— Assignment —
Look below for the line containing "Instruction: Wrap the" and the line containing "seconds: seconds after", then set down both and every line between them exactly, without pictures.

● ● ● ●

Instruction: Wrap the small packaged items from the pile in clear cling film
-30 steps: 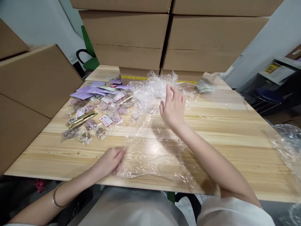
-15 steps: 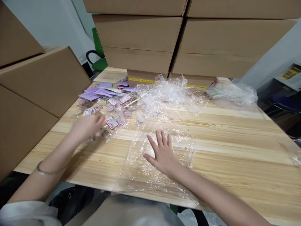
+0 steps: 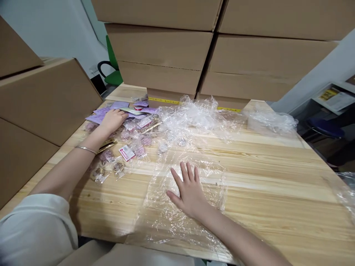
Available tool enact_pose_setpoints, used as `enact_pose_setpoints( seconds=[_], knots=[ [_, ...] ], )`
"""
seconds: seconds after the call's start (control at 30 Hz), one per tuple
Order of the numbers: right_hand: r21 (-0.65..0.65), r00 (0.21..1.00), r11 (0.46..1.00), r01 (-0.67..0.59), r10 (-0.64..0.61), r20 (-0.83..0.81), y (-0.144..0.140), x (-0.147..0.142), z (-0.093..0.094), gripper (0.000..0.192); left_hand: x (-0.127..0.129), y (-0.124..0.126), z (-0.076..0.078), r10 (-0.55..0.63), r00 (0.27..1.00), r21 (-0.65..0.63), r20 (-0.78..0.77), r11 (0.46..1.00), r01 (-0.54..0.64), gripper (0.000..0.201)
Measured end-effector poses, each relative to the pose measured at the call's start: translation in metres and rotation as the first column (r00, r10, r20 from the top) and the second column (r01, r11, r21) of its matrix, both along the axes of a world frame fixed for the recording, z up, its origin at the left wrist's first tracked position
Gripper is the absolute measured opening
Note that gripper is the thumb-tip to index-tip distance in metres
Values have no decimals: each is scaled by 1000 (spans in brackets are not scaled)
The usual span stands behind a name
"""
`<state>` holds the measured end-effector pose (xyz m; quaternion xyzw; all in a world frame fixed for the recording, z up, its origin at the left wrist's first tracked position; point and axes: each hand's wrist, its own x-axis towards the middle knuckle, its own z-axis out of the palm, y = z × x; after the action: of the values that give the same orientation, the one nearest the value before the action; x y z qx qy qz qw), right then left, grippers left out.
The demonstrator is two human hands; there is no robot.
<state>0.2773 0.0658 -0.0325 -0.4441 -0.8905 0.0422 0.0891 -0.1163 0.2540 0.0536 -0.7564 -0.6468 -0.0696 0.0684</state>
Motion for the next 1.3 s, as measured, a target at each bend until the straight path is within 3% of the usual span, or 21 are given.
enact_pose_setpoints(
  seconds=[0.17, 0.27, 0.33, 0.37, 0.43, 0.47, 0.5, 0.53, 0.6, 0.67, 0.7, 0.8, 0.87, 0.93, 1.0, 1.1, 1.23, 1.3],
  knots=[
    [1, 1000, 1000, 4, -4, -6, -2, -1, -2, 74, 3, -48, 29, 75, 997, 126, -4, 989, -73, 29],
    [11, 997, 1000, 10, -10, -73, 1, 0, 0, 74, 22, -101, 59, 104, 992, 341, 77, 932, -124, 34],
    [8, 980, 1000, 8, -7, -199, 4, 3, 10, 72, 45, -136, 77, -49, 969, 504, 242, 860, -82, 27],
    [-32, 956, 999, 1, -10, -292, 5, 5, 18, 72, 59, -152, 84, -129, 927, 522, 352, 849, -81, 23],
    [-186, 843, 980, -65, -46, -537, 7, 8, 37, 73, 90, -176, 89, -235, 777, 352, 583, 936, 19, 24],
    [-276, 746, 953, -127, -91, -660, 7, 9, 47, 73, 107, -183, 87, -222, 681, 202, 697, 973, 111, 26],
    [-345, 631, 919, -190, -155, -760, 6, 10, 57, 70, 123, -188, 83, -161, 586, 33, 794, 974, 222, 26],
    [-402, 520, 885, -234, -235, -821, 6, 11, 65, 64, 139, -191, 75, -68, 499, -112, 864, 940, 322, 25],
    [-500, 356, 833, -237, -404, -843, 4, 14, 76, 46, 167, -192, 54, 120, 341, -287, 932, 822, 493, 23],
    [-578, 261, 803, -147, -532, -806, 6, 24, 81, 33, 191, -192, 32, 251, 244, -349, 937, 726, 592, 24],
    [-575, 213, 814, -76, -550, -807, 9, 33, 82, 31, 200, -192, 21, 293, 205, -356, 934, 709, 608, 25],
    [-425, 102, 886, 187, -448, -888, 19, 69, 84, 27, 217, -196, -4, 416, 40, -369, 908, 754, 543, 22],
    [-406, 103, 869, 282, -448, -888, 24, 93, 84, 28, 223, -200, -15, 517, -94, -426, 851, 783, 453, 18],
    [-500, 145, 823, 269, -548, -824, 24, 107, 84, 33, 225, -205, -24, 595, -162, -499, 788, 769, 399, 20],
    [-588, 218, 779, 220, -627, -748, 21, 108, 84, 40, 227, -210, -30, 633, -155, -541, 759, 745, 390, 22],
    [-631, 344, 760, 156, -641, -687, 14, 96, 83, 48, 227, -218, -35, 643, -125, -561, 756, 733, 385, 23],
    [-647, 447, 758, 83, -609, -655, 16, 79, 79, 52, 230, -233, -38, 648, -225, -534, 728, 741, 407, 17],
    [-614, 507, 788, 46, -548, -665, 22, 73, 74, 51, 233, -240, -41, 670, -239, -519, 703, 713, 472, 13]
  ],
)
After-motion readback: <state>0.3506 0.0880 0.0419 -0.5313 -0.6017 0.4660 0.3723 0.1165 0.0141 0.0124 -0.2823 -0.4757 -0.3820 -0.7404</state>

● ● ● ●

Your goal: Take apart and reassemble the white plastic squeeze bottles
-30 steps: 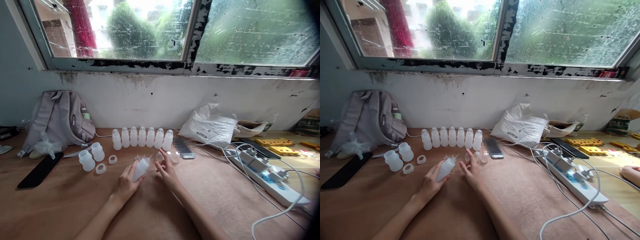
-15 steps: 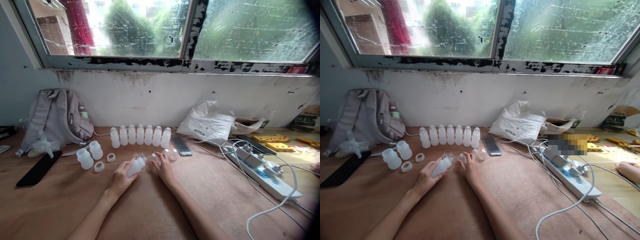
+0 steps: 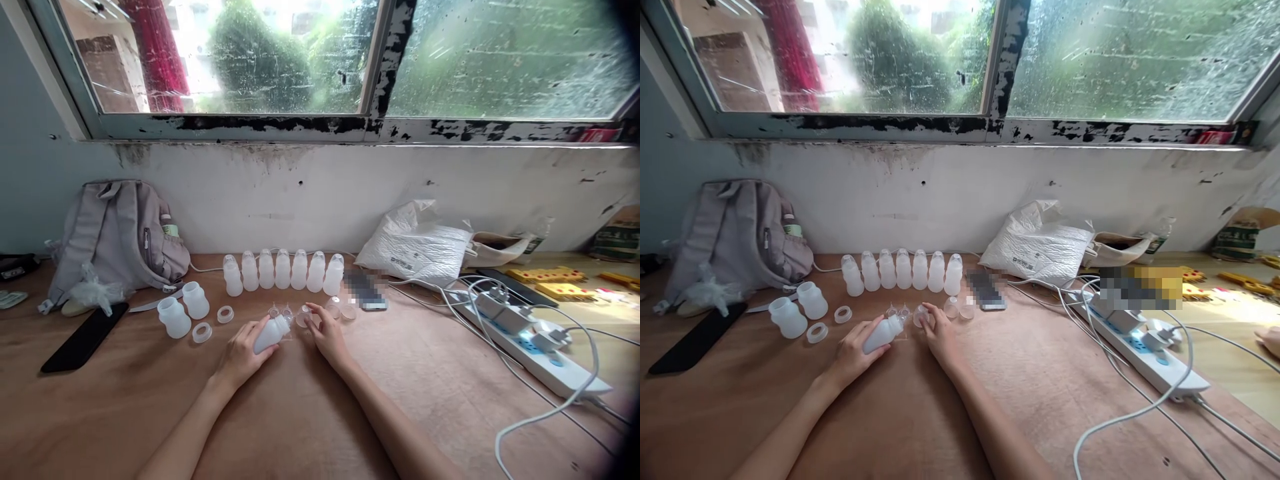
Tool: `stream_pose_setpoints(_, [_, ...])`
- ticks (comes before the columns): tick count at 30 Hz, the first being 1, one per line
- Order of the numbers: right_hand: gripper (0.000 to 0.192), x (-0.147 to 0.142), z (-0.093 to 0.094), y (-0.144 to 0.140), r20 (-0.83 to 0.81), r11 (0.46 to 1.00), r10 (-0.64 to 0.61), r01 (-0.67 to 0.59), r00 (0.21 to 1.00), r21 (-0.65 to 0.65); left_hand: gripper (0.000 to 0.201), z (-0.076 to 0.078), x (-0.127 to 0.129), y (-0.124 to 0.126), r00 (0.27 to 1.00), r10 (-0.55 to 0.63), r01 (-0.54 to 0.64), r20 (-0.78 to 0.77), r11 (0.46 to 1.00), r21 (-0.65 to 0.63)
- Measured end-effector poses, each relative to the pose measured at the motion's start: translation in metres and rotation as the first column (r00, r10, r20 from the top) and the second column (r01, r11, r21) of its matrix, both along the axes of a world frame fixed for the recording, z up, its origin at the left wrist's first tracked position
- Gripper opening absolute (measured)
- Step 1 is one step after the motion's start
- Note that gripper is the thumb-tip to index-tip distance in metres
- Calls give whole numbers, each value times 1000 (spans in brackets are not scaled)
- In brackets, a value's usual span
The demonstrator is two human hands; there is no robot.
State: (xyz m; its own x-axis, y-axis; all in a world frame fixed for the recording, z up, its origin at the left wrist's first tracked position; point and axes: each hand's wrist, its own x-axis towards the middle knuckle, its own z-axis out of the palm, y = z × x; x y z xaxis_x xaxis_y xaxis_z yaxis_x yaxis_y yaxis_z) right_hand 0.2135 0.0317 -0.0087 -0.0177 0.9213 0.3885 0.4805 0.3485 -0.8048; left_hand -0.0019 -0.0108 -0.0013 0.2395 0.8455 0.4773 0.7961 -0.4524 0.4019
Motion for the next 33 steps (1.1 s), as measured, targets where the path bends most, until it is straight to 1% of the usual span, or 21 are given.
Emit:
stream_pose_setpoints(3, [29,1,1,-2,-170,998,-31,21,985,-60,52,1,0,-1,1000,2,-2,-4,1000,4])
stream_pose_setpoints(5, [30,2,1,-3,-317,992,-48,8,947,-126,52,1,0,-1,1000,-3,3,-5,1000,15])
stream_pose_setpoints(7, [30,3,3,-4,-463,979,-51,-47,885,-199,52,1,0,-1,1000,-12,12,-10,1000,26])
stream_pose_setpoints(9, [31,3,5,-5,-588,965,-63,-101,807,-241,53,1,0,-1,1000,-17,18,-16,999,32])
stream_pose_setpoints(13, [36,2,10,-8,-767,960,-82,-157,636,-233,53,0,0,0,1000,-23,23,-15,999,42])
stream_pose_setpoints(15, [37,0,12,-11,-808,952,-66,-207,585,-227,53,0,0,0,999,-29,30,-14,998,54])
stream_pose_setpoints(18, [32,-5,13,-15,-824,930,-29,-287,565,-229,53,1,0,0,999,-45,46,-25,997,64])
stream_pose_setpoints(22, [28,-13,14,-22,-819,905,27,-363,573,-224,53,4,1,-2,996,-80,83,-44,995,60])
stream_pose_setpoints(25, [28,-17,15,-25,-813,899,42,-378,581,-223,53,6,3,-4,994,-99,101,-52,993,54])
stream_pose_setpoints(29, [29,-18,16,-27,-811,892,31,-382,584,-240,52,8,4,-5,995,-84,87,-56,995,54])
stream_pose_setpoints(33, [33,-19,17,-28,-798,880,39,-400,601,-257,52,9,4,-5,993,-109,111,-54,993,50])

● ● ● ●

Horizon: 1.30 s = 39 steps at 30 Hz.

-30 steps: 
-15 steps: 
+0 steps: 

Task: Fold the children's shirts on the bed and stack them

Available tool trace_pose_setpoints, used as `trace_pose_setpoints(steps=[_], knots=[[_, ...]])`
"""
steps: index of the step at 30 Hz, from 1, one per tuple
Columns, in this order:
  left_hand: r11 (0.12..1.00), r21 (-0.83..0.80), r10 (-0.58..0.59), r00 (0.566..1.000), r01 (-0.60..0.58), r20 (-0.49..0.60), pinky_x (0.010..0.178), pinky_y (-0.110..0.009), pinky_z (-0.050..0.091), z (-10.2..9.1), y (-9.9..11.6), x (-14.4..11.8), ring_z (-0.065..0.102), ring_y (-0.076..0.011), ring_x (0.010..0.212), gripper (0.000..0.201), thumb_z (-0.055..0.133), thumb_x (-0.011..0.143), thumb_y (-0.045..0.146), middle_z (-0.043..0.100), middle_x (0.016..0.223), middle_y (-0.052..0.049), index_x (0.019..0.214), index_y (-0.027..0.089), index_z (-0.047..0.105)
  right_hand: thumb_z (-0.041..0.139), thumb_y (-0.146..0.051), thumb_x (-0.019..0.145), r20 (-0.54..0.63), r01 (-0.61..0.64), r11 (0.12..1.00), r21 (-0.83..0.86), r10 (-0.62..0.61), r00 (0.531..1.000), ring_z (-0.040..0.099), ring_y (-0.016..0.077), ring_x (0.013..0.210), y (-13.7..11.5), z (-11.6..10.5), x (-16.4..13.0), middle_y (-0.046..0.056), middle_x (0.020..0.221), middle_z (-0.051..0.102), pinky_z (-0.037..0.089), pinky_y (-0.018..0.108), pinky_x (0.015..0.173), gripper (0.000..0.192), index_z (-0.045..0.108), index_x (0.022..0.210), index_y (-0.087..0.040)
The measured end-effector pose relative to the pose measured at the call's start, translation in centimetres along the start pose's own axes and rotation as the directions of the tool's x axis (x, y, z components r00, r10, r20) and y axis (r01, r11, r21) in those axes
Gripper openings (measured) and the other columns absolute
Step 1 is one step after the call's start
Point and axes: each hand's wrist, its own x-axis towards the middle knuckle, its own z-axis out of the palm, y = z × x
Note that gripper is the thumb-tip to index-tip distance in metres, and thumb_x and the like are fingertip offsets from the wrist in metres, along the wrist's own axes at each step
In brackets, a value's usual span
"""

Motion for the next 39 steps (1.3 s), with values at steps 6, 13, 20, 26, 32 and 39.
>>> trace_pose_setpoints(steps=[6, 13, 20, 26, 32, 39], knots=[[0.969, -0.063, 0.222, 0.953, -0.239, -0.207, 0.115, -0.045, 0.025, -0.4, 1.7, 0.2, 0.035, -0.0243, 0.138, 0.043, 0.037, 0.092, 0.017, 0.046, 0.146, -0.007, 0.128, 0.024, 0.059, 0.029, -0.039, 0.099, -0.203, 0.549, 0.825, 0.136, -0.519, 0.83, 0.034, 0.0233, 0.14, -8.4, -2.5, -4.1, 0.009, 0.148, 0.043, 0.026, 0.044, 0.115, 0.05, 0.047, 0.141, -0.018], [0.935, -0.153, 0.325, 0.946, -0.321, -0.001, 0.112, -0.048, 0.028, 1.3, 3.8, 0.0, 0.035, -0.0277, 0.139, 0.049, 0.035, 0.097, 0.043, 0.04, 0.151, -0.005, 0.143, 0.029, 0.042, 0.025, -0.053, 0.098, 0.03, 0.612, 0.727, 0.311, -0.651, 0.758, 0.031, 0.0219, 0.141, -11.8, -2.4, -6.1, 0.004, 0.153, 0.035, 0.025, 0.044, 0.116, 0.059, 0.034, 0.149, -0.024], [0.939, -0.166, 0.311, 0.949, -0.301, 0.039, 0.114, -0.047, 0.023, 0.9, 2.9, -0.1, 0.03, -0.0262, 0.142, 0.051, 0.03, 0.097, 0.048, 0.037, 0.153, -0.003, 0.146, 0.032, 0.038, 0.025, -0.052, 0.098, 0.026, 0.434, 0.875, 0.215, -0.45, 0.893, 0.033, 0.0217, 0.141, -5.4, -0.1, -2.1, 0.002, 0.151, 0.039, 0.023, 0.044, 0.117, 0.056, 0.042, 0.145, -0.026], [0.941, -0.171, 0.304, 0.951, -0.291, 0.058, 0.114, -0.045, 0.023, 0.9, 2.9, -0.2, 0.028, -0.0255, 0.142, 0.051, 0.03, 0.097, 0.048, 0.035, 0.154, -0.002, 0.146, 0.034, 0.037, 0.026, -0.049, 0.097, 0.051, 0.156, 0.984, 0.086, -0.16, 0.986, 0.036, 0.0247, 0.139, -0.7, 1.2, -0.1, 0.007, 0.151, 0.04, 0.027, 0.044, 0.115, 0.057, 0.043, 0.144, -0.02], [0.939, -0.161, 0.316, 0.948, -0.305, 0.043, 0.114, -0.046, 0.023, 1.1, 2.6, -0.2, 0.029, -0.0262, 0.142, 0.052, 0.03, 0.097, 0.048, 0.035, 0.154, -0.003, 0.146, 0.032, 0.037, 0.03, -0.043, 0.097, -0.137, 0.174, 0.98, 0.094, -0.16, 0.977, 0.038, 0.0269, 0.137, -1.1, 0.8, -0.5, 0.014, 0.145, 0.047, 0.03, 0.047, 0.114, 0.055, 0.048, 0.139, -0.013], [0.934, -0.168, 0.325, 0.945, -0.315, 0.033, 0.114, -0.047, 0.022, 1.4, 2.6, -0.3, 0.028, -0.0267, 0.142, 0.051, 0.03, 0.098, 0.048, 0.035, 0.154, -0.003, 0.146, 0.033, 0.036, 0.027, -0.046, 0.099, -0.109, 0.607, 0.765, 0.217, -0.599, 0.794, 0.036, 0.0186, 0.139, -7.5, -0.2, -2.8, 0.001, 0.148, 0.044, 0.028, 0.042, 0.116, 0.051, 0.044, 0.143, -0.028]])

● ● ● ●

— Result of this task —
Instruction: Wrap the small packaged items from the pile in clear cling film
-30 steps: 
-15 steps: 
+0 steps: 
Available tool enact_pose_setpoints, used as `enact_pose_setpoints( seconds=[_], knots=[ [_, ...] ], )`
"""
seconds: seconds after the call's start (control at 30 Hz), one per tuple

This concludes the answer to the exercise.